Male allies are essential in the fight for equal pay, says Octavia Spencer.

Octavia Spencer is an Oscar-winning actress, and she’s an executive producer and the star of a forthcoming Netflix series.

But that still wasn’t enough to get her equal pay for the eight-episode show, which tells the true story of Madam CJ Walker, a black hair care pioneer who became America’s first black, self-made female millionaire.

It was only after former basketball player LeBron James, whose production company is behind Madam C.J. and who is also an executive producer on the show, got involved that Spencer received equal pay for her work, she revealed at a panel at Sundance Film Festival.

LOS ANGELES, CA - JANUARY 04: Actor-producer Octavia Spencer attends the 19th Annual AFI Awards at Four Seasons Hotel Los Angeles at Beverly Hills on January 4, 2019 in Los Angeles, California. (Photo by Matt Winkelmeyer/Getty Images)

Octavia Spencer is starring in Netflix’s Madam C.J. 

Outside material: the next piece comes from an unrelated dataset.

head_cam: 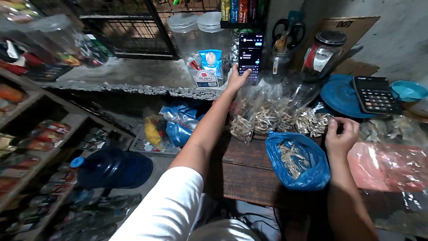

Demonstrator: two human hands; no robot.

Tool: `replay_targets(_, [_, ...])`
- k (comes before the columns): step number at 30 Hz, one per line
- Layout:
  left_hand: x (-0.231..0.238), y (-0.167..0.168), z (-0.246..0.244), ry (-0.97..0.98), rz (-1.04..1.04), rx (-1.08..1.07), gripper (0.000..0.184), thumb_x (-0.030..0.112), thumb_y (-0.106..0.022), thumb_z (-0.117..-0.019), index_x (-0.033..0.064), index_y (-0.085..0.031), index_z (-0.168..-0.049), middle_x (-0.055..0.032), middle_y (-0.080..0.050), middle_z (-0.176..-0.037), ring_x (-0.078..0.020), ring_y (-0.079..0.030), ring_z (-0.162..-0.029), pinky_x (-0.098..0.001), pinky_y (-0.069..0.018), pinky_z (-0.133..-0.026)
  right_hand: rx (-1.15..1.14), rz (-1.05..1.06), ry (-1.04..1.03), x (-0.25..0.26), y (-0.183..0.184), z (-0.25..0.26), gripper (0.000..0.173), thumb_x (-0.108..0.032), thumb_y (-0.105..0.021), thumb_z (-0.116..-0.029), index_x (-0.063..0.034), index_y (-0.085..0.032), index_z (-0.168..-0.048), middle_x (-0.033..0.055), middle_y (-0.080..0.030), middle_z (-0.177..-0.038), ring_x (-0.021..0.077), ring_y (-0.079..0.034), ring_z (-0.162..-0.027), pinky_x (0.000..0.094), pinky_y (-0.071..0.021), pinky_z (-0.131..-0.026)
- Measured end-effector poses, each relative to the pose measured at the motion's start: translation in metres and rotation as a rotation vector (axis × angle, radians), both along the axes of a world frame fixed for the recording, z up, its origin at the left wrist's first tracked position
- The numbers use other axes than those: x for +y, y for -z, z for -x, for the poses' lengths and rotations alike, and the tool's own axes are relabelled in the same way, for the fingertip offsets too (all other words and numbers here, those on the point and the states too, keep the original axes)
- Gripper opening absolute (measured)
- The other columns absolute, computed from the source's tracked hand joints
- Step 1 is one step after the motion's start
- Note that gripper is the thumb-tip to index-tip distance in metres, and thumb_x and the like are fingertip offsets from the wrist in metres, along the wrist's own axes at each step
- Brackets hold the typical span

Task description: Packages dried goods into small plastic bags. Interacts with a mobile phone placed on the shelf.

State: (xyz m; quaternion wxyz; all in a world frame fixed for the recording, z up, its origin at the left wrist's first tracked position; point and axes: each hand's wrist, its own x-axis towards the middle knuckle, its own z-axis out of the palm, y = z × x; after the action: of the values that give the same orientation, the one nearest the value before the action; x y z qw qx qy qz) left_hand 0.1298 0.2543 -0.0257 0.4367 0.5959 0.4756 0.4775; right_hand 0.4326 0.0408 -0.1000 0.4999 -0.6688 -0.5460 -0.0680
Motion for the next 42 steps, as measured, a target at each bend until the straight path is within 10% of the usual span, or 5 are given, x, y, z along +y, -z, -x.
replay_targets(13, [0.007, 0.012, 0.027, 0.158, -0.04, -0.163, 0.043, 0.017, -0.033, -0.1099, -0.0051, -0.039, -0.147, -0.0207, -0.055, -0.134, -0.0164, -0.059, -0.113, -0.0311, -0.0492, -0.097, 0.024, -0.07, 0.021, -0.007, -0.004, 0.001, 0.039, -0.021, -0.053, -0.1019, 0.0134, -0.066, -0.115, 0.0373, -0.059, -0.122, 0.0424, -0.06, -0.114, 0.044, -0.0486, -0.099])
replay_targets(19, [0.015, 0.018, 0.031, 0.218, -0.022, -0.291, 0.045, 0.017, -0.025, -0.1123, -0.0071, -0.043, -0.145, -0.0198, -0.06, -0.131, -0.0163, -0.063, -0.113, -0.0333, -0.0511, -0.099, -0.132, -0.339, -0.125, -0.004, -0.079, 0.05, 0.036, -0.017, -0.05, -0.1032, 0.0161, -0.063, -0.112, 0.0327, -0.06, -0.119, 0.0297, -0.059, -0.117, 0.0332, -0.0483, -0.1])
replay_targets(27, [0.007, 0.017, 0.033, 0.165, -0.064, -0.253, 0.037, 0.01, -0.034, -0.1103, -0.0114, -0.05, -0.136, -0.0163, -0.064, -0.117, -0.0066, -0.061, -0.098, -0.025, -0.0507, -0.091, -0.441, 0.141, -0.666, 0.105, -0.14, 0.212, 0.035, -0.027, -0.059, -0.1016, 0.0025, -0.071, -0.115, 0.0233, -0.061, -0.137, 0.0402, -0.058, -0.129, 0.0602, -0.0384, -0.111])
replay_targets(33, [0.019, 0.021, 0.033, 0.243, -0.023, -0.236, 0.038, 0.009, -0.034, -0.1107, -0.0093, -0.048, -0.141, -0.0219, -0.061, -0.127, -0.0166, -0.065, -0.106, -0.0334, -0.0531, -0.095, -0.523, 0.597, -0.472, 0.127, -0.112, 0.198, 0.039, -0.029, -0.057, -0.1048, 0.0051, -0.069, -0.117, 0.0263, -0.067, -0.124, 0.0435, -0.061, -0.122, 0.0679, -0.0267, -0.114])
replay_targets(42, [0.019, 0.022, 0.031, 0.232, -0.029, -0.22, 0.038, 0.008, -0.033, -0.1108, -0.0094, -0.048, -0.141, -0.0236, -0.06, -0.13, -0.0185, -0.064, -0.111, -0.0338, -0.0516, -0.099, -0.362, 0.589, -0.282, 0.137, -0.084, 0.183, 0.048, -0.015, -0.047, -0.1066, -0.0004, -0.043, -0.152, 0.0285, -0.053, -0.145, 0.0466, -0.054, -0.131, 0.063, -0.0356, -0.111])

According to IndieWire, Spencer said: “I have to say, when I was negotiating my deal for Madam C.J., LeBron James had to intervene.”

She added that she and other women needed “male counterparts to be in the fight” for equal pay.

Spencer said her goal was to “make sure that all women of colour get equal pay, and all women get equal pay”.

The only way to do that, she added, was to “have these conversations, to talk numbers with your co-stars”.

She referred to Jessica Chastain, who helped her negotiate five times her initial salary for a comedy when she found out about a pay gap between the two actresses.

Speaking in 2018, Chastain said: “I knew women of colour got paid less than Caucasian actresses. What I didn’t know is someone of Octavia’s level, who had an Oscar and two Oscar nominations, how much less she would be getting paid. When she told me what she was making, that’s what really made me go, ‘Hold up, that doesn’t compute in my brain.’”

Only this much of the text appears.